## Aim of the task
Please reproduce the data exactly and omit the pictures.

= Beginning of Section =

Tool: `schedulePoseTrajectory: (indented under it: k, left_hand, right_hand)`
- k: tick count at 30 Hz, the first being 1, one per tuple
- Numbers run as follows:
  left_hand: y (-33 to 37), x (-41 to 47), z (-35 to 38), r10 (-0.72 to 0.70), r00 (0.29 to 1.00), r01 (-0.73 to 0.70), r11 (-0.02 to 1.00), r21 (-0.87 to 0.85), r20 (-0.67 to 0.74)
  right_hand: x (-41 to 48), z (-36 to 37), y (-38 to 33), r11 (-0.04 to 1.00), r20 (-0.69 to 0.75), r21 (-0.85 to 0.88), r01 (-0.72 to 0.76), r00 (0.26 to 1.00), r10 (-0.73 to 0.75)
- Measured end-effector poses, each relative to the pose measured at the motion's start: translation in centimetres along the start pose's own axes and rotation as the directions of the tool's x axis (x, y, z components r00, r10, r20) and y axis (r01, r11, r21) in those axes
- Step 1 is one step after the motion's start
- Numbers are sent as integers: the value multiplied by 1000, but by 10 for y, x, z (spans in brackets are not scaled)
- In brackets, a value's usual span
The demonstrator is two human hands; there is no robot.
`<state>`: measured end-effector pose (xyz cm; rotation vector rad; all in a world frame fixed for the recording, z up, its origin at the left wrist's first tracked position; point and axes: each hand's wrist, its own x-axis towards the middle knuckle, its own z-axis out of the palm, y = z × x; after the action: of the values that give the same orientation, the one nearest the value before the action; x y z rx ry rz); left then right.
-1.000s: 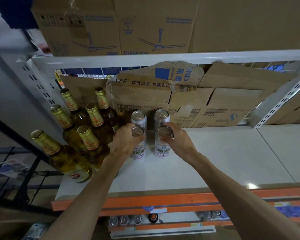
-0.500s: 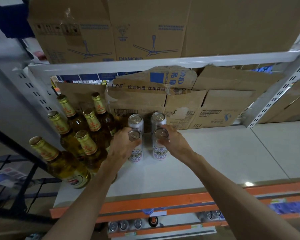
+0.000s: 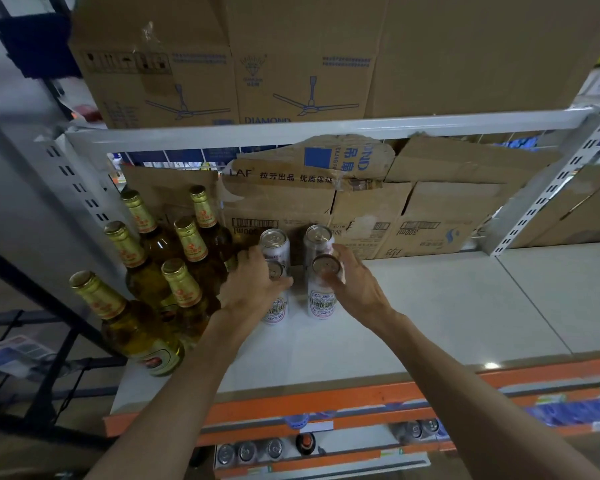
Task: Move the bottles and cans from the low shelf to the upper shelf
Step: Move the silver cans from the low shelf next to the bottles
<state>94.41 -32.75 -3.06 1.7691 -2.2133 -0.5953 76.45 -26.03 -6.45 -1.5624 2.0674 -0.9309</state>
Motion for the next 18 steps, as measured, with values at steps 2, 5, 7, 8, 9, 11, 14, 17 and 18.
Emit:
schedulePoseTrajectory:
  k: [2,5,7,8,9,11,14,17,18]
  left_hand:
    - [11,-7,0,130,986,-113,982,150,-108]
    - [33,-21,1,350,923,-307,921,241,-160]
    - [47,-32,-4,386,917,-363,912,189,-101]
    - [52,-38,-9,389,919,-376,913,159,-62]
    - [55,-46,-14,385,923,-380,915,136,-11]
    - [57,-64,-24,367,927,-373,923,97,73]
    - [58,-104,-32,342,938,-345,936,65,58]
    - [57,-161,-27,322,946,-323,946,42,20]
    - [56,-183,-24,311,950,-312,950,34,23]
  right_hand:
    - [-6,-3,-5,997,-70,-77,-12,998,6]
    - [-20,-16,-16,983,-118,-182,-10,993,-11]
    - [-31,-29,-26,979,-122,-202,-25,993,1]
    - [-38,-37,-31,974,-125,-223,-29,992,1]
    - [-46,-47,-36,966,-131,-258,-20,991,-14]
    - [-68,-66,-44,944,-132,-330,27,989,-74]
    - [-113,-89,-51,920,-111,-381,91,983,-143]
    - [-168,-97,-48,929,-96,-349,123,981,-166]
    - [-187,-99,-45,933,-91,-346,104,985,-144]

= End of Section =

## Answer space
Tool: `schedulePoseTrajectory: (indented under it: k, left_hand, right_hand)`
- k: tick count at 30 Hz, the first being 1, one per tuple
- Numbers run as follows:
  left_hand: y (-33 to 37), x (-41 to 47), z (-35 to 38), r10 (-0.72 to 0.70), r00 (0.29 to 1.00), r01 (-0.73 to 0.70), r11 (-0.02 to 1.00), r21 (-0.87 to 0.85), r20 (-0.67 to 0.74)
  right_hand: x (-41 to 48), z (-36 to 37), y (-38 to 33), r11 (-0.04 to 1.00), r20 (-0.69 to 0.75), r21 (-0.85 to 0.88), r01 (-0.72 to 0.76), r00 (0.26 to 1.00), r10 (-0.73 to 0.75)
- Measured end-effector poses, each relative to the pose measured at the motion's start: translation in centimetres along the start pose's own axes and rotation as the directions of the tool's x axis (x, y, z components r00, r10, r20) and y axis (r01, r11, r21) in those axes
- Step 1 is one step after the motion's start
- Numbers are sent as integers: the value multiplied by 1000, but by 10 for y, x, z (spans in brackets are not scaled)
- In brackets, a value's usual span
The demonstrator is two human hands; there is no robot.
`<state>`: measured end-effector pose (xyz cm; rotation vector rad; all in a world frame fixed for the recording, z up, its origin at the left wrist's first tracked position; point and axes: each hand's wrist, its own x-axis towards the middle knuckle, its own z-axis out of the palm, y = z × x; after the action: of the values that give the same orientation, the one nearest the value before the action; x y z rx ry rz); left then right.
-1.000s: 
-0.500s: 
+0.000s: 
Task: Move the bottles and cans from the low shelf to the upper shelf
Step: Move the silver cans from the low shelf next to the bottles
<state>94.41 -32.75 -3.06 1.7691 -2.2133 -0.5953 76.45 -26.03 -6.45 -1.5624 2.0674 -0.9309</state>
Motion for the next 18 steps, as measured, with values at steps 2, 5, 7, 8, 9, 11, 14, 17 and 18.
Emit:
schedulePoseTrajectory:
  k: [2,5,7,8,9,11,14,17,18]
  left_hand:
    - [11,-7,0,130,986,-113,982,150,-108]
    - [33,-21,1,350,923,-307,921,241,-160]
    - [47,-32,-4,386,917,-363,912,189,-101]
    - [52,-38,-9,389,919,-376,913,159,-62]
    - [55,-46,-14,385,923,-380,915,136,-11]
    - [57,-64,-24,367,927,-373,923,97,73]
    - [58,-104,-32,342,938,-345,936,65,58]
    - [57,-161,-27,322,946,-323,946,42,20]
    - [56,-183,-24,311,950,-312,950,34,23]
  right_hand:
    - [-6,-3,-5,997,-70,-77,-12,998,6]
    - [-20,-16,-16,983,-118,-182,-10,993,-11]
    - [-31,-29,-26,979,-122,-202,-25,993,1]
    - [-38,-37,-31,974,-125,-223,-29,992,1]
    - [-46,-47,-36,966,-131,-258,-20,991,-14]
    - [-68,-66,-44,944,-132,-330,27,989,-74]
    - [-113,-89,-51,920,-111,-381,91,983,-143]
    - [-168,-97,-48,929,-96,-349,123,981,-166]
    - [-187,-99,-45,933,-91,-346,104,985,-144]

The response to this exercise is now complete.